10Children's privacy
Herotime is a tool for coaches and timekeepers and is not directed at children. We do not knowingly collect personal data from children. The app can of course be used to time young athletes, but the timing data stays on the operator's device and is not personal data we receive.
11California privacy rights (CCPA)
We do not sell or share personal information, and we do not use it for cross-context behavioral advertising. California residents have the right to know what personal information is collected and how it is used, to request its deletion, and to not be discriminated against for exercising these rights. To make a request, contact marco@bluemedialabs.com.
12Your rights
Under the GDPR you may request access to, correction of, or deletion of personal data we hold about you; you may request restriction of processing, data portability, and you may withdraw any consent at any time with effect for the future. Write to marco@bluemedialabs.com — we answer personally.

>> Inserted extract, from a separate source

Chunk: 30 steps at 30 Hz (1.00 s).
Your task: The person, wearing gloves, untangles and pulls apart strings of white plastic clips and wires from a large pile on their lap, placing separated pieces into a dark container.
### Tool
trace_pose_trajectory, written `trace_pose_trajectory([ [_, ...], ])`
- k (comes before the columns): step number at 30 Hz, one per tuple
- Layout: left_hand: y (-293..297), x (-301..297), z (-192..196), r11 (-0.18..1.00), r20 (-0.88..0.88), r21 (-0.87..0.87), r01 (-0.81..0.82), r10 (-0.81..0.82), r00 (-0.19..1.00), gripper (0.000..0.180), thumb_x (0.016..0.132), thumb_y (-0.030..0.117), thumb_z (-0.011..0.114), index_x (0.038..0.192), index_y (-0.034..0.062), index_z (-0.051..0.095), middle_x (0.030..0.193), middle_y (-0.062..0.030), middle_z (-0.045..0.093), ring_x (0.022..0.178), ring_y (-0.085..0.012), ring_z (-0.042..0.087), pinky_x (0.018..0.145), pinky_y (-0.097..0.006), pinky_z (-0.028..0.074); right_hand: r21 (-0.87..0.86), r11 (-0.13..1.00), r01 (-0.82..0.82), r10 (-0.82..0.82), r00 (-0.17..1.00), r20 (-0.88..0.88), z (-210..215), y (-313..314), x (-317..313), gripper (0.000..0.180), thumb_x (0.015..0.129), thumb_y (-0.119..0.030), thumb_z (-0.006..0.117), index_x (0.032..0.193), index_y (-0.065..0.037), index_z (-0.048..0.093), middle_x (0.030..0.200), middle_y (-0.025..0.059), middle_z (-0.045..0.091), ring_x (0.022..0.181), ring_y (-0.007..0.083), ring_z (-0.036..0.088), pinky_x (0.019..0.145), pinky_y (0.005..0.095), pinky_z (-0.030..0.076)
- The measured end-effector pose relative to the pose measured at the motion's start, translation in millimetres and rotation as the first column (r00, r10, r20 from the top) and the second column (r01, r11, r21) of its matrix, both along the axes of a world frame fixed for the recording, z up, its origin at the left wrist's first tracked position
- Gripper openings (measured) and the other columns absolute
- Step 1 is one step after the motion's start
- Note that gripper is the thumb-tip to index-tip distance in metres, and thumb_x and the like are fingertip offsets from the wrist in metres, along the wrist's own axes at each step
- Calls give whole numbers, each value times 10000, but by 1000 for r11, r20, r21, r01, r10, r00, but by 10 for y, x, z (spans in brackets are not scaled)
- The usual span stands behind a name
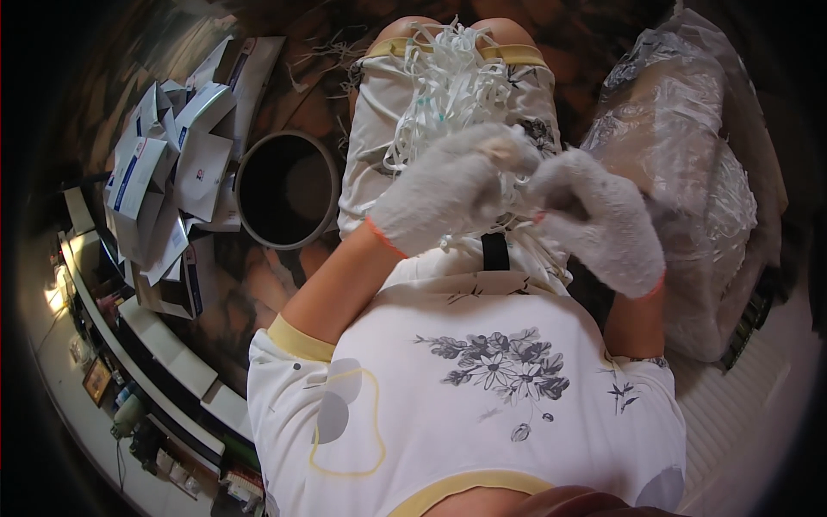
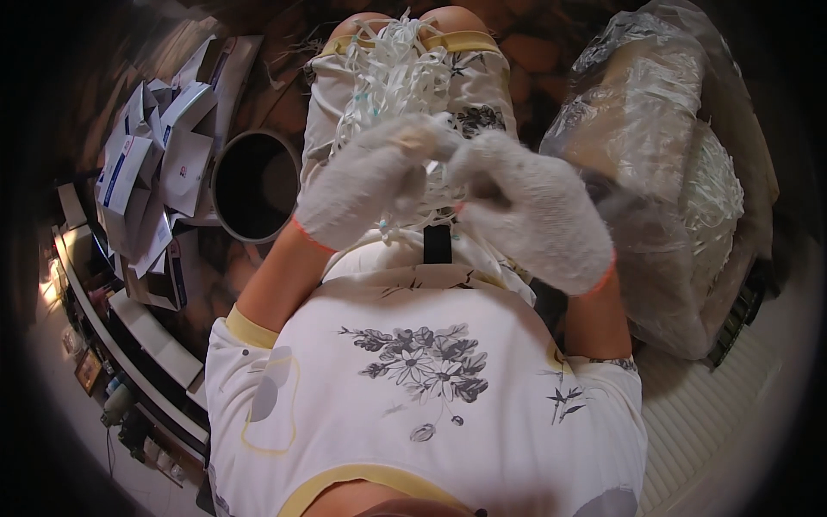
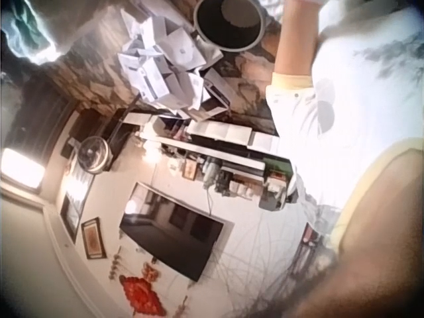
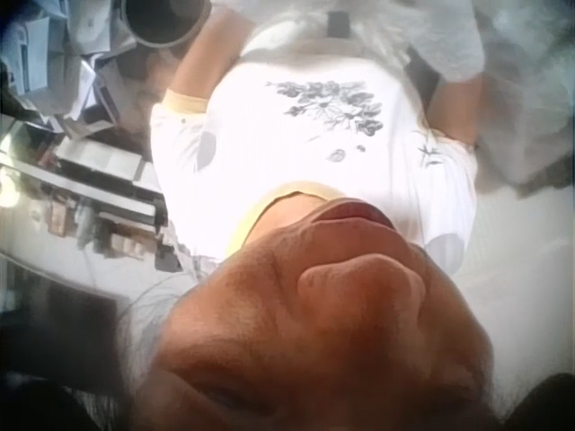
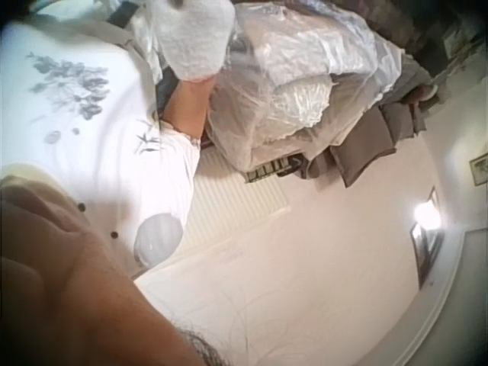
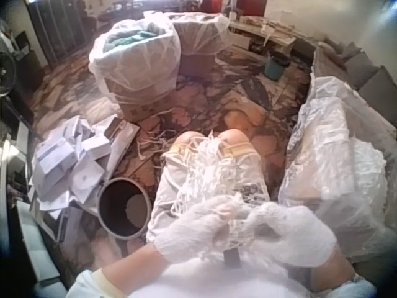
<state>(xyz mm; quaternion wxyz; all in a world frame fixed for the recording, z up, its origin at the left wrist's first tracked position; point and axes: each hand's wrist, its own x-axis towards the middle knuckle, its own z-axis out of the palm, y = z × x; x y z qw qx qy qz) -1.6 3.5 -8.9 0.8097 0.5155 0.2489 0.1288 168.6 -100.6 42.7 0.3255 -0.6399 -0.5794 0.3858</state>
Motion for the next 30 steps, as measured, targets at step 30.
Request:
trace_pose_trajectory([
  [30, -227, -190, 4, 978, -30, -73, 198, -200, 979, 245, 980, 216, 471, 904, 19, 595, 741, -2, 536, 686, -88, 491, 643, -253, 433, -236, 970, 64, -217, -218, -951, -324, 138, 21, 327, 993, -279, 475, 710, -128, 408, 607, -34, 330, 516, 101, 275, 503, 233, 282],
])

You also have the right to lodge a complaint with a supervisory authority. Ours is: Die Landesbeauftragte für den Datenschutz Niedersachsen, Prinzenstraße 5, 30159 Hannover, Germany.
13Changes to this policy
When this policy changes, the effective date above is updated and material changes are announced in the Journal. Continued use of the app or website after an update constitutes acceptance of the revised policy.